What is needed: From the listing below, reproduce word for word the part that opens with the line containing "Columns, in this" and closes with the line containing "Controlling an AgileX"; reproduce nothing else.
======== Data provided
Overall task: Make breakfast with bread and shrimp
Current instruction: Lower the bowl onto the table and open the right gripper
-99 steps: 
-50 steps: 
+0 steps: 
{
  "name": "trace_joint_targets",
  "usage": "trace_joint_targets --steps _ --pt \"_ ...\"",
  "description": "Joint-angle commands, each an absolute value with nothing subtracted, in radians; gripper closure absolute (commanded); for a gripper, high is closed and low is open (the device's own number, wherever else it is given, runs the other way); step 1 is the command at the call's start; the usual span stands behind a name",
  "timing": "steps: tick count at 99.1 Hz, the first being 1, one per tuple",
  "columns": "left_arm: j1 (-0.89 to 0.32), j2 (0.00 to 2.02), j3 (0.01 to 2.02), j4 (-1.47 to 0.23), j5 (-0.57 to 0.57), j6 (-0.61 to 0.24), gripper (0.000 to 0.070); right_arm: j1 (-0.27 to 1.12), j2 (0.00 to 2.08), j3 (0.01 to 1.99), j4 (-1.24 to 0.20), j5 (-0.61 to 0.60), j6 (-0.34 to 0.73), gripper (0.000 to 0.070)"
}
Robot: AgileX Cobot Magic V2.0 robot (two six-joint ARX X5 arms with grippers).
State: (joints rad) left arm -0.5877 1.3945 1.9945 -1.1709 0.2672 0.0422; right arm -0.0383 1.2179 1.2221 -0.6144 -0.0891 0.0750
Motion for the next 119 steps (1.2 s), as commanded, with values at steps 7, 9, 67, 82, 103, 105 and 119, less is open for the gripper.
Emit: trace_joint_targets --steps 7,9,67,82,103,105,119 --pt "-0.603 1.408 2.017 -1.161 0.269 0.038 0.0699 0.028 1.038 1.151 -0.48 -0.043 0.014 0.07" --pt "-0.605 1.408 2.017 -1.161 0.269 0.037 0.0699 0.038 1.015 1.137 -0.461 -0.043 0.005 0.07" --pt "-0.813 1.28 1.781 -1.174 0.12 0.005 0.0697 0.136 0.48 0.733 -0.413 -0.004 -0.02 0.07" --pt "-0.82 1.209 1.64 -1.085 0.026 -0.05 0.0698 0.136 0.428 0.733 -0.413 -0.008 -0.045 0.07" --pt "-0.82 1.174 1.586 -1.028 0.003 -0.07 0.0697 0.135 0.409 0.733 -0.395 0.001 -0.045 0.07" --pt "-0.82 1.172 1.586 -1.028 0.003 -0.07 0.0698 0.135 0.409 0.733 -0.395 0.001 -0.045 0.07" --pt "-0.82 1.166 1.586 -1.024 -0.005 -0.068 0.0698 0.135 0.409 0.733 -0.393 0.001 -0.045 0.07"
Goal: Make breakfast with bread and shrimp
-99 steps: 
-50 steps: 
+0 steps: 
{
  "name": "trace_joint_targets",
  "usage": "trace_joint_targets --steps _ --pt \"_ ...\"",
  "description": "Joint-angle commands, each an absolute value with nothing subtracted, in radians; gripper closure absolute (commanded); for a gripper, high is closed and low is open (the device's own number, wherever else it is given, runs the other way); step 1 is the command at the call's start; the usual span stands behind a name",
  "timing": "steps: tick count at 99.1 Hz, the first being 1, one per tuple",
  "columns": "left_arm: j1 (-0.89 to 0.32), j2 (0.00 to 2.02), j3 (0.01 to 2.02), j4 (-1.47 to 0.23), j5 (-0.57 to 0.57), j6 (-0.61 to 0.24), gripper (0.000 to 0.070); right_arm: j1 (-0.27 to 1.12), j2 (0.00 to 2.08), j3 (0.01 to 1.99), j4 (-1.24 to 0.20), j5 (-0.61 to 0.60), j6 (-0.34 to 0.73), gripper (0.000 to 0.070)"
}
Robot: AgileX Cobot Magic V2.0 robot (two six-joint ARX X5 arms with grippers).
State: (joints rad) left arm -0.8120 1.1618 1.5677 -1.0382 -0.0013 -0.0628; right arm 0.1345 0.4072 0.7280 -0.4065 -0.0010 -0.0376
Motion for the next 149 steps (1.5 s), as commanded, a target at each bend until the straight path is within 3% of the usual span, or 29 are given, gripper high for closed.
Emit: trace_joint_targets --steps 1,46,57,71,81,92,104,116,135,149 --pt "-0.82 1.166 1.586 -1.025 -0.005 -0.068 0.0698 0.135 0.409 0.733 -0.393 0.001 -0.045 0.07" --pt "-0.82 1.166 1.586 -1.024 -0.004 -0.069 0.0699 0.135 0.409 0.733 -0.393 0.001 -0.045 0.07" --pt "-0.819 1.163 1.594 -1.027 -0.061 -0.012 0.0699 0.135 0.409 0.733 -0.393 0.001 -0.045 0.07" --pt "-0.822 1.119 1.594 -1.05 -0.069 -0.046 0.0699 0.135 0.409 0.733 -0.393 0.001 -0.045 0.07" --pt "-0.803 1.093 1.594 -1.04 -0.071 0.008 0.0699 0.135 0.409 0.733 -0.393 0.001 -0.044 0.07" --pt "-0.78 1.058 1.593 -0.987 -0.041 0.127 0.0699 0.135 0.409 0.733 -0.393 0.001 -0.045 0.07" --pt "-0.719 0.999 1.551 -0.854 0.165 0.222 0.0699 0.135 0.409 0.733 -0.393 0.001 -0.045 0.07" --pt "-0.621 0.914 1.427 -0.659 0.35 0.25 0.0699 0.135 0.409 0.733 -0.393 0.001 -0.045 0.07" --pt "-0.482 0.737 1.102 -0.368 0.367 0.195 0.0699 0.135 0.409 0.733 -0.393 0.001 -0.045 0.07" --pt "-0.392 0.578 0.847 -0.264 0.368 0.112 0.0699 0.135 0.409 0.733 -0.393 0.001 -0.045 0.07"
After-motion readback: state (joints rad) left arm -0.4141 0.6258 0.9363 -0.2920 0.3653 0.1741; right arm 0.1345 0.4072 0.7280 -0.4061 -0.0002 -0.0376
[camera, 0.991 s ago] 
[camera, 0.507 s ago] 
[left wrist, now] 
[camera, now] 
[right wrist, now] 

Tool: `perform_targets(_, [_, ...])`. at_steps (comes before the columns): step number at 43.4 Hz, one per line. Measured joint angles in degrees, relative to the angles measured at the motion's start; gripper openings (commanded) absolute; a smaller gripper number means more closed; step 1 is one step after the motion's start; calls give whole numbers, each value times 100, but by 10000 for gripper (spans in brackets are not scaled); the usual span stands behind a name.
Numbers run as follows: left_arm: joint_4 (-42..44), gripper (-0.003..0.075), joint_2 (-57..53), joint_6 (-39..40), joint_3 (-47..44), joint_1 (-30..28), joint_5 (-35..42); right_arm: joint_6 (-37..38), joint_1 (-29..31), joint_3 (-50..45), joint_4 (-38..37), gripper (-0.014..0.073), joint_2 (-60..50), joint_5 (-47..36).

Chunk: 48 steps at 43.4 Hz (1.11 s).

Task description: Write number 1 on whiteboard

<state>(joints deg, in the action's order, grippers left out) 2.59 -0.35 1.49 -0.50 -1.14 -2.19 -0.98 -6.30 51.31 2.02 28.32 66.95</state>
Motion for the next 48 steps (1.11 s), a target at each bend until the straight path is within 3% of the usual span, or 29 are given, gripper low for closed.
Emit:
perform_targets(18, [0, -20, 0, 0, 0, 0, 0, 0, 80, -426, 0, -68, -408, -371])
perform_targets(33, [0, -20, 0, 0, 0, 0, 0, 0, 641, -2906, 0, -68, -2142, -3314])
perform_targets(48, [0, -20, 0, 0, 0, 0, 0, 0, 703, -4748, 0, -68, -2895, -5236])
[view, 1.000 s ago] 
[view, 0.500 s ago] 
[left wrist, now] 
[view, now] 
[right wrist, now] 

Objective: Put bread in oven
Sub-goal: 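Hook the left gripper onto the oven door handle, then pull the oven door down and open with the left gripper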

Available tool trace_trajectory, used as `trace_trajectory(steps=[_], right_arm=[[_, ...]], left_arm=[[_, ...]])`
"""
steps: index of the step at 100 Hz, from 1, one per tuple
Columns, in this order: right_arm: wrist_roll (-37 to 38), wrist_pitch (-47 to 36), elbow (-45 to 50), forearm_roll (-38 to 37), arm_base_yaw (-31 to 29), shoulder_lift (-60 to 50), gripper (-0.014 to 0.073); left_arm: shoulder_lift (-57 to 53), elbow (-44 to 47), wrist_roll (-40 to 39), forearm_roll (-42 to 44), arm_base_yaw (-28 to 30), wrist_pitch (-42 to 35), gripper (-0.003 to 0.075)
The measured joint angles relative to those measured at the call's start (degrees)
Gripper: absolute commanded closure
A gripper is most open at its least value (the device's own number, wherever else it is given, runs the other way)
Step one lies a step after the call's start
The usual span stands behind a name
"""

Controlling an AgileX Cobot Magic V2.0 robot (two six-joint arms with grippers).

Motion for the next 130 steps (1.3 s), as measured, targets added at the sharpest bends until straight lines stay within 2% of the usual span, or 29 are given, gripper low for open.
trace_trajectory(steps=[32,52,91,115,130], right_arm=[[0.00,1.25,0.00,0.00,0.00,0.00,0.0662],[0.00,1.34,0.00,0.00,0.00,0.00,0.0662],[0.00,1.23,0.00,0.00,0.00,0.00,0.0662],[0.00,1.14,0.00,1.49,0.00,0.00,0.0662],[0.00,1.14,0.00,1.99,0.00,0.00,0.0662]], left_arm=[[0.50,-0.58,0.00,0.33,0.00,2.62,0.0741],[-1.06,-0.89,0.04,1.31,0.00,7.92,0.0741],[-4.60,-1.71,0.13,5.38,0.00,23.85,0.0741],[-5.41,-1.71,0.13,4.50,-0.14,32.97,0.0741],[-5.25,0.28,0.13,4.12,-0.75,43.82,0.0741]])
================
Written answer:
Columns, in this order: right_arm: wrist_roll (-37 to 38), wrist_pitch (-47 to 36), elbow (-45 to 50), forearm_roll (-38 to 37), arm_base_yaw (-31 to 29), shoulder_lift (-60 to 50), gripper (-0.014 to 0.073); left_arm: shoulder_lift (-57 to 53), elbow (-44 to 47), wrist_roll (-40 to 39), forearm_roll (-42 to 44), arm_base_yaw (-28 to 30), wrist_pitch (-42 to 35), gripper (-0.003 to 0.075)
The measured joint angles relative to those measured at the call's start (degrees)
Gripper: absolute commanded closure
A gripper is most open at its least value (the device's own number, wherever else it is given, runs the other way)
Step one lies a step after the call's start
The usual span stands behind a name
"""

Controlling an AgileX Cobot Magic V2.0 robot (two six-joint arms with grippers).

The exercise requires no further work.